Accelerated GRAAL with Nesterov Acceleration

Updated 16 July 2025

The paper demonstrates that integrating adaptive curvature-based stepsize estimation with Nesterov acceleration attains the optimal O(1/k²) convergence rate in smooth convex optimization.
It employs a geometric stepsize update and adaptive momentum coupling, eliminating the need for global parameter tuning and expensive line searches.
The approach offers practical benefits for large-scale optimization, robustly adapting to unknown or variable curvature and overcoming setbacks from conservative initial stepsizes.

GRAAL with Nesterov Acceleration refers to an adaptive accelerated gradient method for smooth convex minimization that combines the key features of GRAAL (Gradient Regularized Adaptive Adaptive Learning, which uses local curvature for stepsize adaptation) and classical Nesterov acceleration. The method is designed to attain the optimal convergence rate $O(1/k^2)$ of accelerated gradient schemes, while retaining the practical strengths of parameter-free, line-search-free adaptive gradient methods. This approach addresses a longstanding question in the literature: can adaptive gradient methods, which estimate curvature and select stepsizes automatically, also benefit from optimal acceleration as in Nesterov’s method? The recent answer is affirmative, provided by the Accelerated GRAAL scheme (Borodich et al., 13 Jul 2025).

1. Historical Context and Motivation

The classical Nesterov accelerated gradient method, introduced in the 1980s, achieves the optimal $O(1/k^2)$ convergence rate for minimizing a smooth convex function, but its performance depends significantly on the choice of stepsize—typically requiring knowledge of the global Lipschitz constant $L$ or a costly line search. Meanwhile, adaptive gradient methods such as GRAAL [Malitsky, 2020] estimate stepsizes based on local curvature using only first-order information, requiring no tuning or trial-and-error, but until recently were only known to achieve the standard suboptimal $O(1/k)$ rate.

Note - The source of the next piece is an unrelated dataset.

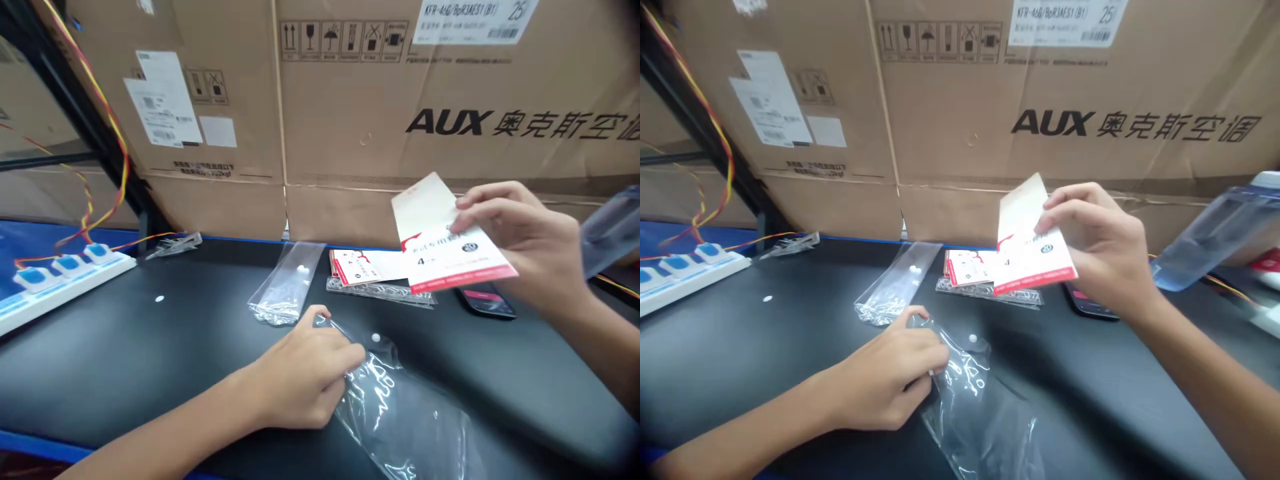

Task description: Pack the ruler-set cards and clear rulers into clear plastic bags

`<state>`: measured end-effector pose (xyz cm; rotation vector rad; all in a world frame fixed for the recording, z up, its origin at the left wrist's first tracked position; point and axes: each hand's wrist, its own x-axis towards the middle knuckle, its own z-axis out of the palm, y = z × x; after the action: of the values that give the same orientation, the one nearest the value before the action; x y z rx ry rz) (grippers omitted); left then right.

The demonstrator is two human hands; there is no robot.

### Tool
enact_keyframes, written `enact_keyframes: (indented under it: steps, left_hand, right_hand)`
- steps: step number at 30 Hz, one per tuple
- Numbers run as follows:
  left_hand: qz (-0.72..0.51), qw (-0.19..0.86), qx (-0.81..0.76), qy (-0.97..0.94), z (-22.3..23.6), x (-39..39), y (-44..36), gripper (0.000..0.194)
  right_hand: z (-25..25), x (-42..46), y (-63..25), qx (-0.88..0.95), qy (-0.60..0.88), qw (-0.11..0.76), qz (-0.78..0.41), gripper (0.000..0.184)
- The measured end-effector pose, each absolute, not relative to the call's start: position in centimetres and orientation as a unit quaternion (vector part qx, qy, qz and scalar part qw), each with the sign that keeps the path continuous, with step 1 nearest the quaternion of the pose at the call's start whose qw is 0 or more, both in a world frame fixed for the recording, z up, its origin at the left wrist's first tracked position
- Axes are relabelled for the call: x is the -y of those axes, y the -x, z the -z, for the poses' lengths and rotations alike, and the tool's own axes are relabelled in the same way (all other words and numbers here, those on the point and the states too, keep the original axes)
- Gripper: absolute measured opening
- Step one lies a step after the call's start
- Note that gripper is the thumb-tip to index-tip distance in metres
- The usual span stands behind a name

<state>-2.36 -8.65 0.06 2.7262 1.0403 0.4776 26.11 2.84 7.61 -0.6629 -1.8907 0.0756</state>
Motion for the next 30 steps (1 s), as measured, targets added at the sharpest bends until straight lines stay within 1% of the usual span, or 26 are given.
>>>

Bridging these two paradigms—combining adaptive stepsize selection from local curvature estimation with the acceleration mechanism of Nesterov-style methods—presents both technical and practical challenges. Previous attempts (e.g., AC-FGM [Li and Lan, 2023]) imposed restrictive update rules, sublinearly growing stepsizes, or required restarting protocols, and often could not adapt rapidly when the initial stepsize was poorly chosen. The recent Accelerated GRAAL method establishes that, with appropriate coupling of parameters and potential functions, adaptive methods can match the accelerated rate with provable iteration complexity guarantees (Borodich et al., 13 Jul 2025).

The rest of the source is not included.